**TASK INSTRUCTIONS**
Without including pictures, set down every record exactly as it stands.

(Records drawn from a dataset)
========
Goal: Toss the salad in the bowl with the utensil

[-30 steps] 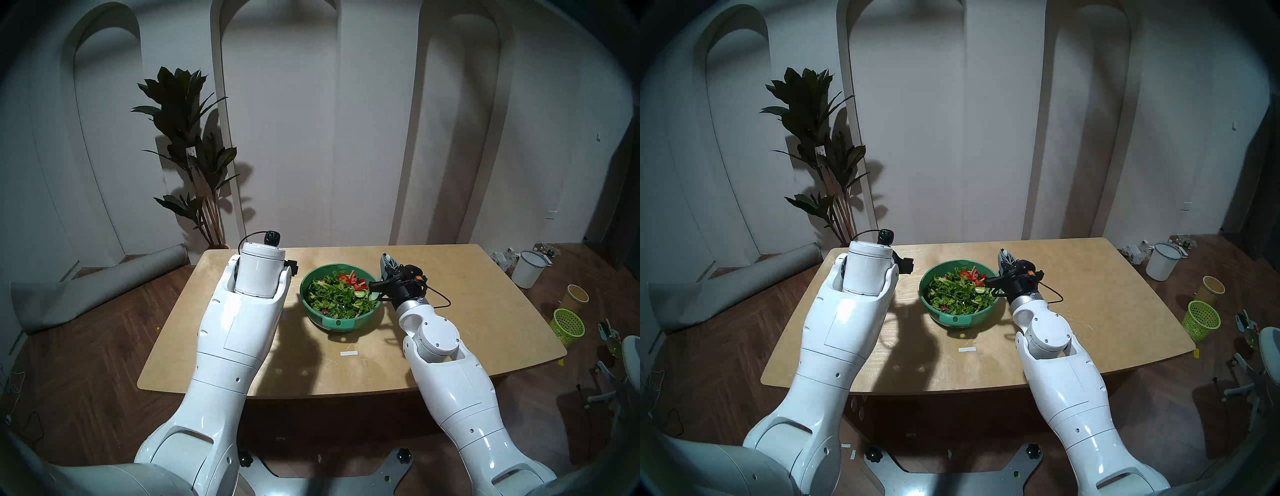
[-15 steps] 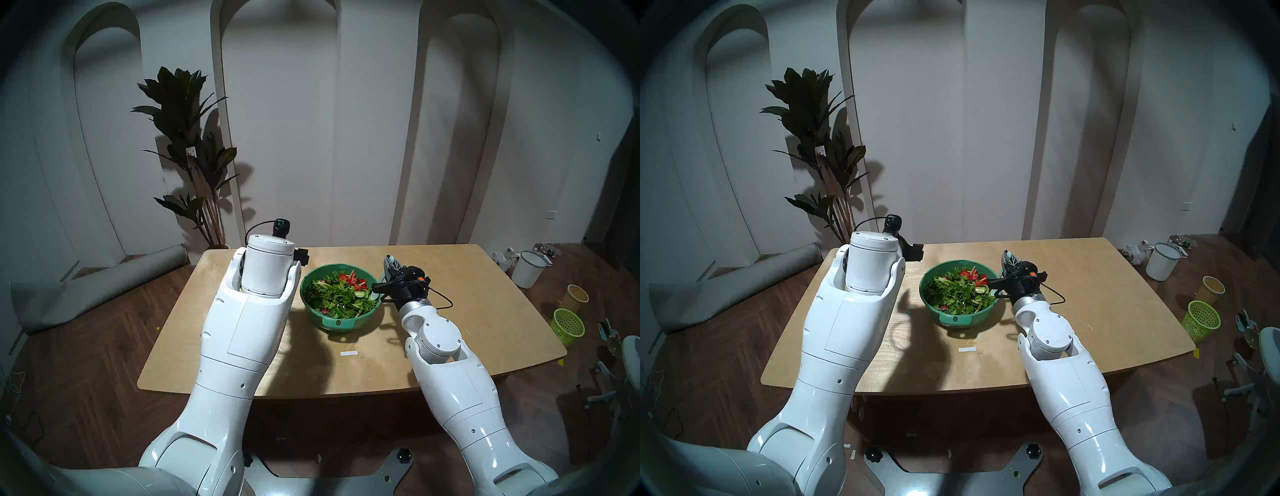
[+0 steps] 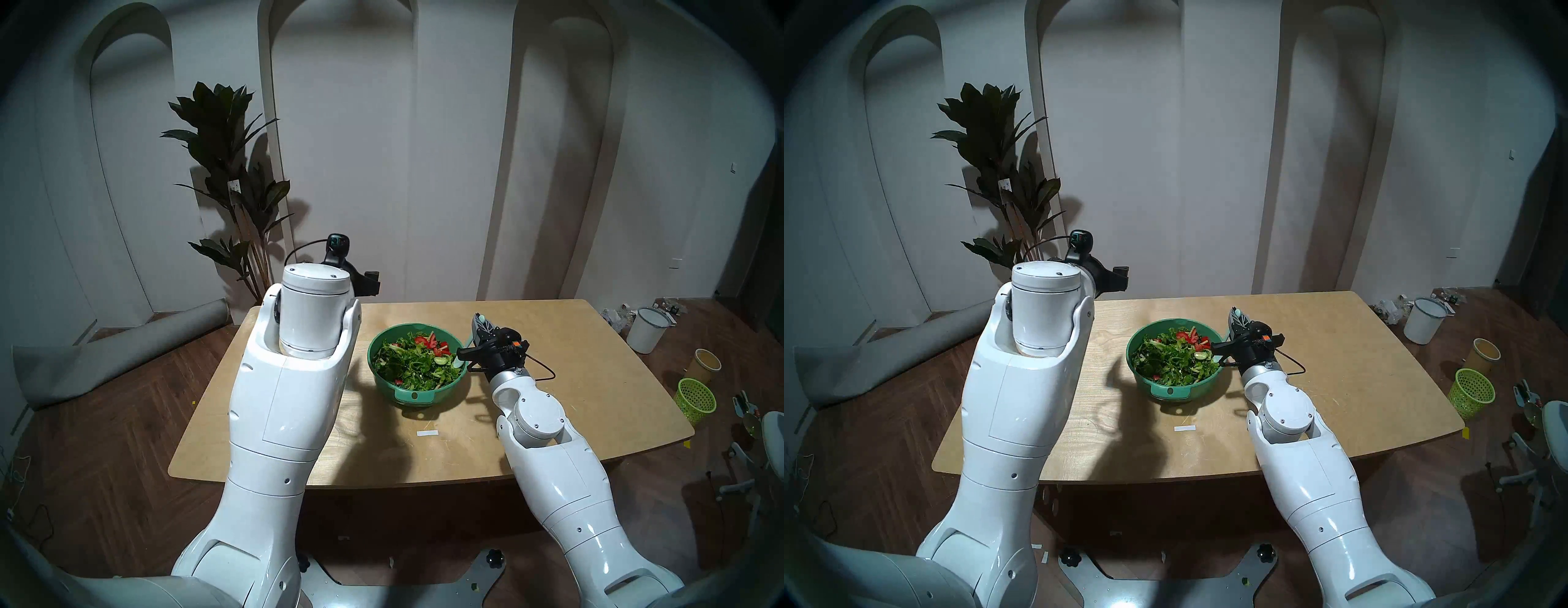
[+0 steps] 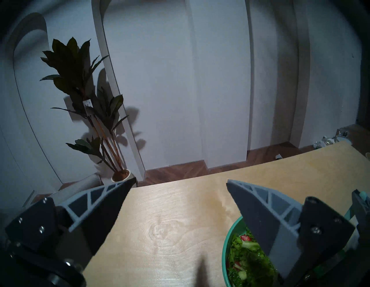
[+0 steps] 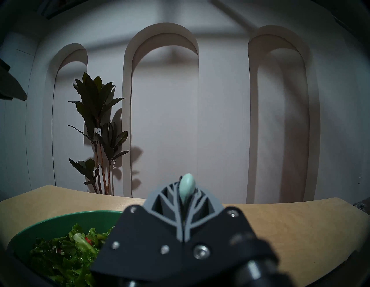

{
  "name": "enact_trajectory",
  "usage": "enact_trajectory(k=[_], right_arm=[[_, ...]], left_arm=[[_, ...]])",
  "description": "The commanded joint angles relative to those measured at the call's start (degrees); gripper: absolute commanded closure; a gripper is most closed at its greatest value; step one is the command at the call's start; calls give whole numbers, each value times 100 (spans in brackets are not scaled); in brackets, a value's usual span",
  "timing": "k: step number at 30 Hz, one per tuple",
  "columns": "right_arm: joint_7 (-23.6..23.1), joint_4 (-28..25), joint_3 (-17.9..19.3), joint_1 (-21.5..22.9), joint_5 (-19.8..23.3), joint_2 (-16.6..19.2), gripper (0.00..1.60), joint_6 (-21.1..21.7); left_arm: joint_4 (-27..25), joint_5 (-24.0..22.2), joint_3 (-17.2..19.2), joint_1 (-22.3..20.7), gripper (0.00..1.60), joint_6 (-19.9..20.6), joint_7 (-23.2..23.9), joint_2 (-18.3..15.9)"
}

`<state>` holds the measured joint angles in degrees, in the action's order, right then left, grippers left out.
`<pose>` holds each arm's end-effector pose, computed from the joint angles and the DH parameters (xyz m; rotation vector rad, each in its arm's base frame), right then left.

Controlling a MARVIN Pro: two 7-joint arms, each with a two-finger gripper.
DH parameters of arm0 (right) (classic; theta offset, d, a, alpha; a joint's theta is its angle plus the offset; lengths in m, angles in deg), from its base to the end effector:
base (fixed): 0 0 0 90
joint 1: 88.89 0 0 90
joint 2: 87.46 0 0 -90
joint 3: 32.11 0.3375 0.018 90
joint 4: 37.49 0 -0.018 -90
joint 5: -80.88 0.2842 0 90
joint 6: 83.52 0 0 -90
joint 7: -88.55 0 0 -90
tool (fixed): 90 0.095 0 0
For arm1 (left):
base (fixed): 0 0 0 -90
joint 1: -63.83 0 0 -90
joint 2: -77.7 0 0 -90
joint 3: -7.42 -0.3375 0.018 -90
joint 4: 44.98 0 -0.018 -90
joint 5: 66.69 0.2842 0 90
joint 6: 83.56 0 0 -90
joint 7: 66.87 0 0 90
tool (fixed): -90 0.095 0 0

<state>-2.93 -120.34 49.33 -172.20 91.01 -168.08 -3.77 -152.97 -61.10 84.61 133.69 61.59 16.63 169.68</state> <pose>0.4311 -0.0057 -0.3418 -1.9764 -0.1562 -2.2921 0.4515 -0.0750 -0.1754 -2.4258 0.2033 -1.8378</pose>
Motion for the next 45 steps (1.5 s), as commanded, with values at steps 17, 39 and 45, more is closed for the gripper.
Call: enact_trajectory(k=[17, 39, 45], right_arm=[[13, -108, 9, -135, -10, -31, 160, -494], [18, -53, 5, -272, -40, -28, 160, -535], [15, -46, -10, -266, -59, -30, 160, -540]], left_arm=[[-593, 9, -59, 468, 65, -16, 514, -323], [7, 388, -564, -175, 0, -16, 969, -745], [232, 461, -584, -304, 0, -16, 1094, -859]])
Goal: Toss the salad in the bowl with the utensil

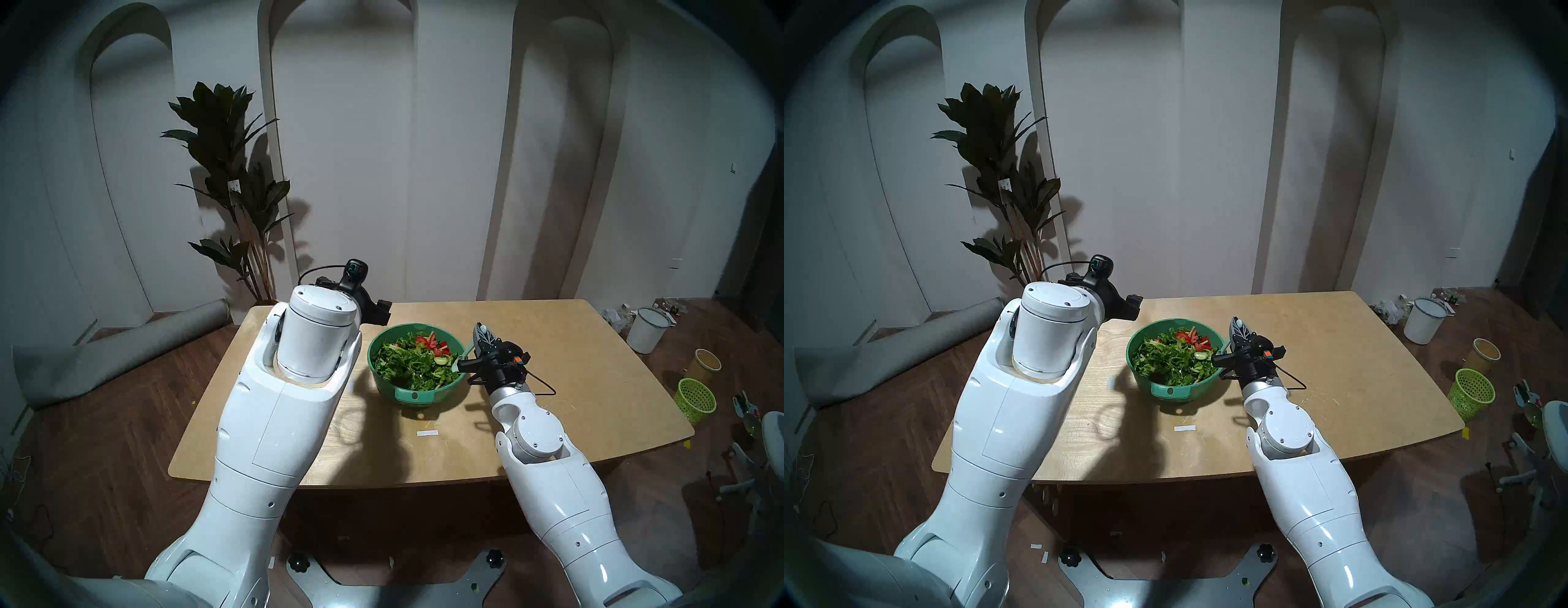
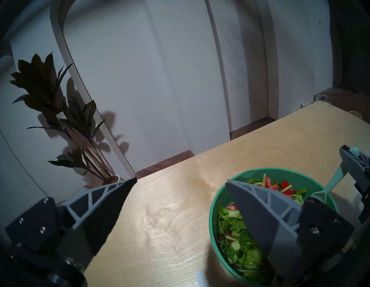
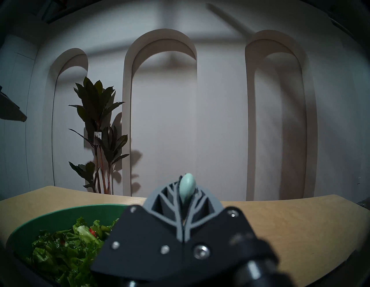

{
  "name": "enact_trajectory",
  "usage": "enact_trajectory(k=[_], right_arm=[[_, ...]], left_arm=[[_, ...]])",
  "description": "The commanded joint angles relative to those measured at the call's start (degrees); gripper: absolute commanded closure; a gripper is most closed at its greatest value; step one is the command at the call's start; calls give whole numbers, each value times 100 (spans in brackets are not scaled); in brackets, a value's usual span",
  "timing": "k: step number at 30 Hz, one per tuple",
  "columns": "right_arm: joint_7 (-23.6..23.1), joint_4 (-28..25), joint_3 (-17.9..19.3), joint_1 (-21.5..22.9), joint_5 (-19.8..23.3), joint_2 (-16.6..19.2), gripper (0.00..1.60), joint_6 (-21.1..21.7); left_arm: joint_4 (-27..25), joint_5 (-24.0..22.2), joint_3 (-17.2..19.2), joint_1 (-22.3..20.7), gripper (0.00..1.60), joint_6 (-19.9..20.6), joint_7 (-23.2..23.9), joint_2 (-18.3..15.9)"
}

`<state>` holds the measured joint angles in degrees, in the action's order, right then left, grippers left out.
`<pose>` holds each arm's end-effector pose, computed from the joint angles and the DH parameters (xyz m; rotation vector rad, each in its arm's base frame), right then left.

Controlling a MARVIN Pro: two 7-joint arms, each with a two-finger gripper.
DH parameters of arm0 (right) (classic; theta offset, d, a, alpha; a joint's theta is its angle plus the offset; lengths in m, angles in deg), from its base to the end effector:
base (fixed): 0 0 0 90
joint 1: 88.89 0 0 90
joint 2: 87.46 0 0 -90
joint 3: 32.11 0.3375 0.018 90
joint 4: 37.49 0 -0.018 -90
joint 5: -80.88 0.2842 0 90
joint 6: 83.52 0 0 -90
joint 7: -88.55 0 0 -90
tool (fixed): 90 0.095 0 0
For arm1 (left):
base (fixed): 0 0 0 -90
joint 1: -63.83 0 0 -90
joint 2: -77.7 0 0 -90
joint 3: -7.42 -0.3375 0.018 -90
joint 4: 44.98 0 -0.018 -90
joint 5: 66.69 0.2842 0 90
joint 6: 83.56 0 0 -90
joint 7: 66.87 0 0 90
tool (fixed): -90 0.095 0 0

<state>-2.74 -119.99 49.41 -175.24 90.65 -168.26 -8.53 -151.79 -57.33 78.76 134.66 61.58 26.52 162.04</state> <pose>0.4113 -0.0058 -0.3586 -1.9484 -0.1451 -2.3172 0.4448 -0.0783 -0.2060 -2.4217 0.5615 -1.7236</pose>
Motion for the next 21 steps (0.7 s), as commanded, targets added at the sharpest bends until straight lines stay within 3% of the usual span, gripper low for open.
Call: enact_trajectory(k=[1, 10, 21], right_arm=[[-5, -78, -21, 42, -32, -7, 160, -63], [-5, -34, -51, 51, -100, -8, 160, -59], [6, 38, -93, 71, -208, 5, 160, -50]], left_arm=[[160, 84, -7, -415, 0, -14, 140, -103], [672, 125, -2, -622, 0, -14, 348, -165], [989, 57, 23, -800, 0, -14, 628, -8]])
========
**ANSWER BELOW**
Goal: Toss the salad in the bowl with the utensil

[-30 steps] 
[-15 steps] 
[+0 steps] 
[+0 steps] 
[+0 steps] 

{
  "name": "enact_trajectory",
  "usage": "enact_trajectory(k=[_], right_arm=[[_, ...]], left_arm=[[_, ...]])",
  "description": "The commanded joint angles relative to those measured at the call's start (degrees); gripper: absolute commanded closure; a gripper is most closed at its greatest value; step one is the command at the call's start; calls give whole numbers, each value times 100 (spans in brackets are not scaled); in brackets, a value's usual span",
  "timing": "k: step number at 30 Hz, one per tuple",
  "columns": "right_arm: joint_7 (-23.6..23.1), joint_4 (-28..25), joint_3 (-17.9..19.3), joint_1 (-21.5..22.9), joint_5 (-19.8..23.3), joint_2 (-16.6..19.2), gripper (0.00..1.60), joint_6 (-21.1..21.7); left_arm: joint_4 (-27..25), joint_5 (-24.0..22.2), joint_3 (-17.2..19.2), joint_1 (-22.3..20.7), gripper (0.00..1.60), joint_6 (-19.9..20.6), joint_7 (-23.2..23.9), joint_2 (-18.3..15.9)"
}

`<state>` holds the measured joint angles in degrees, in the action's order, right then left, grippers left out.
`<pose>` holds each arm's end-effector pose, computed from the joint angles and the DH parameters (xyz m; rotation vector rad, each in its arm's base frame), right then left.

Controlling a MARVIN Pro: two 7-joint arms, each with a two-finger gripper.
DH parameters of arm0 (right) (classic; theta offset, d, a, alpha; a joint's theta is its angle plus the offset; lengths in m, angles in deg), from its base to the end effector:
base (fixed): 0 0 0 90
joint 1: 88.89 0 0 90
joint 2: 87.46 0 0 -90
joint 3: 32.11 0.3375 0.018 90
joint 4: 37.49 0 -0.018 -90
joint 5: -80.88 0.2842 0 90
joint 6: 83.52 0 0 -90
joint 7: -88.55 0 0 -90
tool (fixed): 90 0.095 0 0
For arm1 (left):
base (fixed): 0 0 0 -90
joint 1: -63.83 0 0 -90
joint 2: -77.7 0 0 -90
joint 3: -7.42 -0.3375 0.018 -90
joint 4: 44.98 0 -0.018 -90
joint 5: 66.69 0.2842 0 90
joint 6: 83.56 0 0 -90
joint 7: 66.87 0 0 90
tool (fixed): -90 0.095 0 0

<state>-2.93 -120.34 49.33 -172.20 91.01 -168.08 -3.77 -152.97 -61.10 84.61 133.69 61.59 16.63 169.68</state> <pose>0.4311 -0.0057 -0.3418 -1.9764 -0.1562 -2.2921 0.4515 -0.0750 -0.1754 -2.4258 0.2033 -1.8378</pose>
Motion for the next 45 steps (1.5 s), as commanded, with values at steps 17, 39 and 45, more is closed for the gripper.
Call: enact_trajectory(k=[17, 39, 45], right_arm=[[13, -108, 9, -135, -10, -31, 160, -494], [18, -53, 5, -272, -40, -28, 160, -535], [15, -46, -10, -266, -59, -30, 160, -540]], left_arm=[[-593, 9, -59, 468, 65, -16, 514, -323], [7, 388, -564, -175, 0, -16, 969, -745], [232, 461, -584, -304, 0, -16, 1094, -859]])
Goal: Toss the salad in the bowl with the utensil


{
  "name": "enact_trajectory",
  "usage": "enact_trajectory(k=[_], right_arm=[[_, ...]], left_arm=[[_, ...]])",
  "description": "The commanded joint angles relative to those measured at the call's start (degrees); gripper: absolute commanded closure; a gripper is most closed at its greatest value; step one is the command at the call's start; calls give whole numbers, each value times 100 (spans in brackets are not scaled); in brackets, a value's usual span",
  "timing": "k: step number at 30 Hz, one per tuple",
  "columns": "right_arm: joint_7 (-23.6..23.1), joint_4 (-28..25), joint_3 (-17.9..19.3), joint_1 (-21.5..22.9), joint_5 (-19.8..23.3), joint_2 (-16.6..19.2), gripper (0.00..1.60), joint_6 (-21.1..21.7); left_arm: joint_4 (-27..25), joint_5 (-24.0..22.2), joint_3 (-17.2..19.2), joint_1 (-22.3..20.7), gripper (0.00..1.60), joint_6 (-19.9..20.6), joint_7 (-23.2..23.9), joint_2 (-18.3..15.9)"
}

`<state>` holds the measured joint angles in degrees, in the action's order, right then left, grippers left out.
`<pose>` holds each arm's end-effector pose, computed from the joint angles and the DH parameters (xyz m; rotation vector rad, each in its arm's base frame), right then left.

Controlling a MARVIN Pro: two 7-joint arms, each with a two-finger gripper.
DH parameters of arm0 (right) (classic; theta offset, d, a, alpha; a joint's theta is its angle plus the offset; lengths in m, angles in deg), from its base to the end effector:
base (fixed): 0 0 0 90
joint 1: 88.89 0 0 90
joint 2: 87.46 0 0 -90
joint 3: 32.11 0.3375 0.018 90
joint 4: 37.49 0 -0.018 -90
joint 5: -80.88 0.2842 0 90
joint 6: 83.52 0 0 -90
joint 7: -88.55 0 0 -90
tool (fixed): 90 0.095 0 0
For arm1 (left):
base (fixed): 0 0 0 -90
joint 1: -63.83 0 0 -90
joint 2: -77.7 0 0 -90
joint 3: -7.42 -0.3375 0.018 -90
joint 4: 44.98 0 -0.018 -90
joint 5: 66.69 0.2842 0 90
joint 6: 83.56 0 0 -90
joint 7: 66.87 0 0 90
tool (fixed): -90 0.095 0 0

<state>-2.74 -119.99 49.41 -175.24 90.65 -168.26 -8.53 -151.79 -57.33 78.76 134.66 61.58 26.52 162.04</state> <pose>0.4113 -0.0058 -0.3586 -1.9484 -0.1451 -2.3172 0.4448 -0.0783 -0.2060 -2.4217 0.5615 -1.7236</pose>
Motion for the next 21 steps (0.7 s), as commanded, targets added at the sharpest bends until straight lines stay within 3% of the usual span, gripper low for open.
Call: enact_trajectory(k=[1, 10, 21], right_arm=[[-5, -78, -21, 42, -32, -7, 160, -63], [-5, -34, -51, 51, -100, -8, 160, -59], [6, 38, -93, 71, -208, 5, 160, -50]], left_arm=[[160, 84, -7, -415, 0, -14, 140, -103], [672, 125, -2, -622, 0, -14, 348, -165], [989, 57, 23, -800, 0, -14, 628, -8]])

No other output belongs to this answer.